[EXERCISE DIRECTIONS] State how many lines in the entries below include the string "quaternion", and give nothing beyond that number.

[EXERCISE MATERIALS]
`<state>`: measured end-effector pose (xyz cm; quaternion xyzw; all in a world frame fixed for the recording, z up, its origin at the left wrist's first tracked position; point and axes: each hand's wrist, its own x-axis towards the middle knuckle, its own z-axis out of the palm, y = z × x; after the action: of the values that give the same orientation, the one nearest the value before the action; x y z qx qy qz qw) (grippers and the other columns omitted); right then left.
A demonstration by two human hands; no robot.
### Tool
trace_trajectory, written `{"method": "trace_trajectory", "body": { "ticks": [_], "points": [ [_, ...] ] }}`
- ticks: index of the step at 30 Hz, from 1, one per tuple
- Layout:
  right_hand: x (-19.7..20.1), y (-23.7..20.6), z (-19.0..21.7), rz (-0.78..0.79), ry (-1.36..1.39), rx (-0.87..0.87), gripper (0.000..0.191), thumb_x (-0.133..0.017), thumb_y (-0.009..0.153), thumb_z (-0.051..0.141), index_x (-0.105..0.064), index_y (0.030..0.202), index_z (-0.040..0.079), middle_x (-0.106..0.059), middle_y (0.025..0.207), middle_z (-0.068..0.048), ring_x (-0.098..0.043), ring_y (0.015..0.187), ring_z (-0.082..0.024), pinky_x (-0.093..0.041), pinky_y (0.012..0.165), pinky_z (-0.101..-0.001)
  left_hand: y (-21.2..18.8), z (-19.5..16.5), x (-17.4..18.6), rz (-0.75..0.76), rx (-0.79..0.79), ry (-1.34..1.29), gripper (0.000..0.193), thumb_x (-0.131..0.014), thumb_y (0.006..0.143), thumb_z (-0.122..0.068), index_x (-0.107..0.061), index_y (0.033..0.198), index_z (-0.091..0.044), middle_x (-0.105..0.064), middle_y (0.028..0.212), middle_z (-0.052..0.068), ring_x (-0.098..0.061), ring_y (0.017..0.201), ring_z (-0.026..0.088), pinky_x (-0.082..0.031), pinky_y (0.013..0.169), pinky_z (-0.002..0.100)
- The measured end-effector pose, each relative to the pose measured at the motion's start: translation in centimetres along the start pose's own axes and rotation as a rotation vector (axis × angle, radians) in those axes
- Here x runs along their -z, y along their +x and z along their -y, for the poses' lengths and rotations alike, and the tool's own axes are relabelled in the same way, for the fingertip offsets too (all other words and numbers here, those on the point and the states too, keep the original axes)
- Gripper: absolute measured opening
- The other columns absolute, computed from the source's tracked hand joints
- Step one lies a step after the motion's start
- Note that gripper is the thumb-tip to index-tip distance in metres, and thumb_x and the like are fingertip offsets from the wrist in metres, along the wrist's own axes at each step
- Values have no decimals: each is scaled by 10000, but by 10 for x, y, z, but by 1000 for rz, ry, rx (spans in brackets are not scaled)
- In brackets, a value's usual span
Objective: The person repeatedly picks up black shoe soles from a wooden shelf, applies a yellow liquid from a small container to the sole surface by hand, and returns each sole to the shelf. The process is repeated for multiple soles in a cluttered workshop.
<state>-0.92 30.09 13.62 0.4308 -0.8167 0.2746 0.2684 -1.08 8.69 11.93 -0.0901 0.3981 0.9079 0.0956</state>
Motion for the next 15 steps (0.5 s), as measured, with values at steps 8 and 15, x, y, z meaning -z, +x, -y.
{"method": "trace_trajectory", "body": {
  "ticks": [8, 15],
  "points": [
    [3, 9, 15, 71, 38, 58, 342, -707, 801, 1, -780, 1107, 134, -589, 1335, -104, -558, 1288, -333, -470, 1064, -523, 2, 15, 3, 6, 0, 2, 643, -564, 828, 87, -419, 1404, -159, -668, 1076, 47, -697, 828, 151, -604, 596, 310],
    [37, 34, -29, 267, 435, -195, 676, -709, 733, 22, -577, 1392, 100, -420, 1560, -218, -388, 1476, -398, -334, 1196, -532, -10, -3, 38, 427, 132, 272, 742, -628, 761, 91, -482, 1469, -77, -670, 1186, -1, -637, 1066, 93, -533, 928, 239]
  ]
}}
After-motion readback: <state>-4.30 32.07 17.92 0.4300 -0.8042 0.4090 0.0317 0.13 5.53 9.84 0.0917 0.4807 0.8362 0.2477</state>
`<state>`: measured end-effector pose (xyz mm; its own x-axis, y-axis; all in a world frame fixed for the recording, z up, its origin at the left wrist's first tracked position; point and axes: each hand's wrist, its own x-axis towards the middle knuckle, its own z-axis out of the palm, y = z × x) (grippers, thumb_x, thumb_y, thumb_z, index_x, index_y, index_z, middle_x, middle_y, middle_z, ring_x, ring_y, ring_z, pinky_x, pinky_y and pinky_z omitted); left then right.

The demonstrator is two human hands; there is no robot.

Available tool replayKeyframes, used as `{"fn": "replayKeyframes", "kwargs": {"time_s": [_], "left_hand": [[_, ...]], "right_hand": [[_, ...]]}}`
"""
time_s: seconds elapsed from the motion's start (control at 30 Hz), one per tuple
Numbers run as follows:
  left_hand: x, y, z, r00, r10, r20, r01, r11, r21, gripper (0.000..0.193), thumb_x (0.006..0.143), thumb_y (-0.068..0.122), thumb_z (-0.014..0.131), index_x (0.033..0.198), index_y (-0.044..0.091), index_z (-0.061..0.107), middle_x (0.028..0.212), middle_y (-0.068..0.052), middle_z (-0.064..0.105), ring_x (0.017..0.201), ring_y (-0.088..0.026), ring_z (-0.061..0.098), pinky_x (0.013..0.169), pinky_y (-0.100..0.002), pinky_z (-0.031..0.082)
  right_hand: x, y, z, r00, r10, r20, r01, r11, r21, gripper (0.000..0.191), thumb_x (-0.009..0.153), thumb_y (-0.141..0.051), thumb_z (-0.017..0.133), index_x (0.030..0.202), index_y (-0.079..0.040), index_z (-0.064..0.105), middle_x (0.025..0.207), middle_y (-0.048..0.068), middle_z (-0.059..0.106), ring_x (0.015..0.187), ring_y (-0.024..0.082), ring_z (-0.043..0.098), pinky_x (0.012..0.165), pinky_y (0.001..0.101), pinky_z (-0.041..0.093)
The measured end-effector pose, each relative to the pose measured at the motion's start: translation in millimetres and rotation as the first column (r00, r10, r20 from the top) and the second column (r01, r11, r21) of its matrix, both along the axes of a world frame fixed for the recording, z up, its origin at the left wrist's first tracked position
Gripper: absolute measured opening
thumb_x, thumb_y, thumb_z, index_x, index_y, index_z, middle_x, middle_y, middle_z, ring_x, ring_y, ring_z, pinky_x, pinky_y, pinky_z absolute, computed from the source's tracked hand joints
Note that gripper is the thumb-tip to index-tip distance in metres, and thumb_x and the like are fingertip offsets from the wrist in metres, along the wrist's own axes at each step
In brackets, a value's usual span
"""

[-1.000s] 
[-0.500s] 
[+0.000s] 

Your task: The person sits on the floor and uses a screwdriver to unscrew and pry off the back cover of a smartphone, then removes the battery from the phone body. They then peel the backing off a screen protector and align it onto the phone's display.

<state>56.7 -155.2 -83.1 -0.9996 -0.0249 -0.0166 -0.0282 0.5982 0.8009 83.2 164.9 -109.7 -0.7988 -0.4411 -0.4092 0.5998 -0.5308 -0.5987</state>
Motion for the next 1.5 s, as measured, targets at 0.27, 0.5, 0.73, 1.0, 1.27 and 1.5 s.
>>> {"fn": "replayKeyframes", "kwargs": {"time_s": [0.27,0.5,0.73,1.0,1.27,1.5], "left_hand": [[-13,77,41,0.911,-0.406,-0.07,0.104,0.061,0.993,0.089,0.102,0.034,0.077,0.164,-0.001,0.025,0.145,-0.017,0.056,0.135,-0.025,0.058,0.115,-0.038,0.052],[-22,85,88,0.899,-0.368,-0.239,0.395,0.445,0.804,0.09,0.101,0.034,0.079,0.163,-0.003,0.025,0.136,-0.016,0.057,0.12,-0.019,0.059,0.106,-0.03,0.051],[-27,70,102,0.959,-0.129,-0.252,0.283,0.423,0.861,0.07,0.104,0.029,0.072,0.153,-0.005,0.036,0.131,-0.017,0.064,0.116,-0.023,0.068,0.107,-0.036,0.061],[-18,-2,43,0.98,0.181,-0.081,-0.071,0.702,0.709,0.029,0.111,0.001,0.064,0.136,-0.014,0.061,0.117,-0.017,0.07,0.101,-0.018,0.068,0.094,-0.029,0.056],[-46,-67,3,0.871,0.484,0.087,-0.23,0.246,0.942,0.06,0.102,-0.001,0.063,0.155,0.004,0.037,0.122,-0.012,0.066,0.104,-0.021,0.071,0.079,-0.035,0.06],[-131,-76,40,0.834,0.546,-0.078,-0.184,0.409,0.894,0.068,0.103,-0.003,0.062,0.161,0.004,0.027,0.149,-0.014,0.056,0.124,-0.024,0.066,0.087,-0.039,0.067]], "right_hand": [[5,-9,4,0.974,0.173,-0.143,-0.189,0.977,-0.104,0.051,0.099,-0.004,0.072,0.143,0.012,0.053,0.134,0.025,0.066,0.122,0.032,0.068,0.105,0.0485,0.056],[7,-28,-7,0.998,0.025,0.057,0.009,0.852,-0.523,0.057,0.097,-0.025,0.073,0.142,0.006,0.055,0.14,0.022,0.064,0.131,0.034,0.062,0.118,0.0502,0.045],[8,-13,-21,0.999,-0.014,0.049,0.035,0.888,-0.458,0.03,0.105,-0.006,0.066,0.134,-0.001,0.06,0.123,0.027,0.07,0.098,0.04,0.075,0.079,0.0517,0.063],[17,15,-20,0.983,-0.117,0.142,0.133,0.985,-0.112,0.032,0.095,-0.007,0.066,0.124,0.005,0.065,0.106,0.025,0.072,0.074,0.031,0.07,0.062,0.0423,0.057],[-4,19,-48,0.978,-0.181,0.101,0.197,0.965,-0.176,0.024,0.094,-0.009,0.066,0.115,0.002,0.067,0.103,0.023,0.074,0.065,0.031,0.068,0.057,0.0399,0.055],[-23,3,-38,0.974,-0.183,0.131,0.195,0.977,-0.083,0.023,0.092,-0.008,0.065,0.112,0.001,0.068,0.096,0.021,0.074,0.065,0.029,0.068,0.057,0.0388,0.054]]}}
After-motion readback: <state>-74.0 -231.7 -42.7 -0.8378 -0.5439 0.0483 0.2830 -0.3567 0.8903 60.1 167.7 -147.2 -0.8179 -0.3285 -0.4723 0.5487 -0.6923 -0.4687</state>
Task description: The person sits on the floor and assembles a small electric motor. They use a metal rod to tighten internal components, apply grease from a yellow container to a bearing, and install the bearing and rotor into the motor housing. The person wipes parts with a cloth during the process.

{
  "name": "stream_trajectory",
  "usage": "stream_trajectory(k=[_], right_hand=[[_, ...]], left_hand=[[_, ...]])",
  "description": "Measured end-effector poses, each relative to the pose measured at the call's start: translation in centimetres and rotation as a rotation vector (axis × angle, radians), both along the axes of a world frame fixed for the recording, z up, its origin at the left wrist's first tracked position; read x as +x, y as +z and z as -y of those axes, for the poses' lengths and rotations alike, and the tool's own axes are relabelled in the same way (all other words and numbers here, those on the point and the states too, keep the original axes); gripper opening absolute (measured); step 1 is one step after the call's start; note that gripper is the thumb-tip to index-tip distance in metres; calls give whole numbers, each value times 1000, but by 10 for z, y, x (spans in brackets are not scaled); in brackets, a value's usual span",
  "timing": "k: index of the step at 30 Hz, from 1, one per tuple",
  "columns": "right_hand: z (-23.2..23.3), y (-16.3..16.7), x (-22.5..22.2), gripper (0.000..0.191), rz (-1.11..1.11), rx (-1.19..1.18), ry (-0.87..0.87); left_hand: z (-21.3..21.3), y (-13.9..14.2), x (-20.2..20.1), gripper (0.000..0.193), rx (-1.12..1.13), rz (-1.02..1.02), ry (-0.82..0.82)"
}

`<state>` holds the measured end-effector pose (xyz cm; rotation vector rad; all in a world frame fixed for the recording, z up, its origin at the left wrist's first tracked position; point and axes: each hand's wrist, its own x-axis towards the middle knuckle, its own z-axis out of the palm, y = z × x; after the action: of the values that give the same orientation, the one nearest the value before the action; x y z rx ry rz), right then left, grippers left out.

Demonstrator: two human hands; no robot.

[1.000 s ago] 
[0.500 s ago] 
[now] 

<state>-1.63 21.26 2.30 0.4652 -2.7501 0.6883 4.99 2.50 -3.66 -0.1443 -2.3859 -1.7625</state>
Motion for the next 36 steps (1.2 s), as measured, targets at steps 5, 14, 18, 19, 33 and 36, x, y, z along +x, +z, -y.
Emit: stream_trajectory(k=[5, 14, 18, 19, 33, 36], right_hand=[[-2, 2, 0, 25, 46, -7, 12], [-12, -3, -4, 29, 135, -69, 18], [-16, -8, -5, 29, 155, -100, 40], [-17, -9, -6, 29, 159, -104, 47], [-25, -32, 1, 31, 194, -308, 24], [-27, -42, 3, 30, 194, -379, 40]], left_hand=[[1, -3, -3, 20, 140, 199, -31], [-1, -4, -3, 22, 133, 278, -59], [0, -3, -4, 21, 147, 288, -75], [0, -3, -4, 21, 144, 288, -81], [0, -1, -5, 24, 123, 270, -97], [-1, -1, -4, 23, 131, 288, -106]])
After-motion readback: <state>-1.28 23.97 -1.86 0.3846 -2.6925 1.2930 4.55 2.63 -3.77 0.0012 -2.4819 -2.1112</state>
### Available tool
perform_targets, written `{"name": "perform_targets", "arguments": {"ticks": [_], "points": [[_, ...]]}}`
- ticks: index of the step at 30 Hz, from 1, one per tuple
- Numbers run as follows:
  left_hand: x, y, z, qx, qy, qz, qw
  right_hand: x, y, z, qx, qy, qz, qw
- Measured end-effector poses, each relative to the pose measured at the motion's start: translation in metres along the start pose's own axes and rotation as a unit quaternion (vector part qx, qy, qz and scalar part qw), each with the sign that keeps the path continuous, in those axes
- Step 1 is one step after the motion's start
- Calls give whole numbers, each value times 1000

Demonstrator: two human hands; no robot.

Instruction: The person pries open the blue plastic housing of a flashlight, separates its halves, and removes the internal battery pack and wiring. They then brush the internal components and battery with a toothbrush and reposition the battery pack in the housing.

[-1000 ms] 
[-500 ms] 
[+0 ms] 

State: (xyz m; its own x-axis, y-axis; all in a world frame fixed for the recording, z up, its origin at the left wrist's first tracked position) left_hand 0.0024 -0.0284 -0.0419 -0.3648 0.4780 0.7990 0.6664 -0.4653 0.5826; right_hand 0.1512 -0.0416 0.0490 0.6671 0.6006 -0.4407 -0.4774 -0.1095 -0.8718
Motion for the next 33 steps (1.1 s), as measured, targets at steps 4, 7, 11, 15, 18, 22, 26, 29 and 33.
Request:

[EXPECTED ANSWER] 2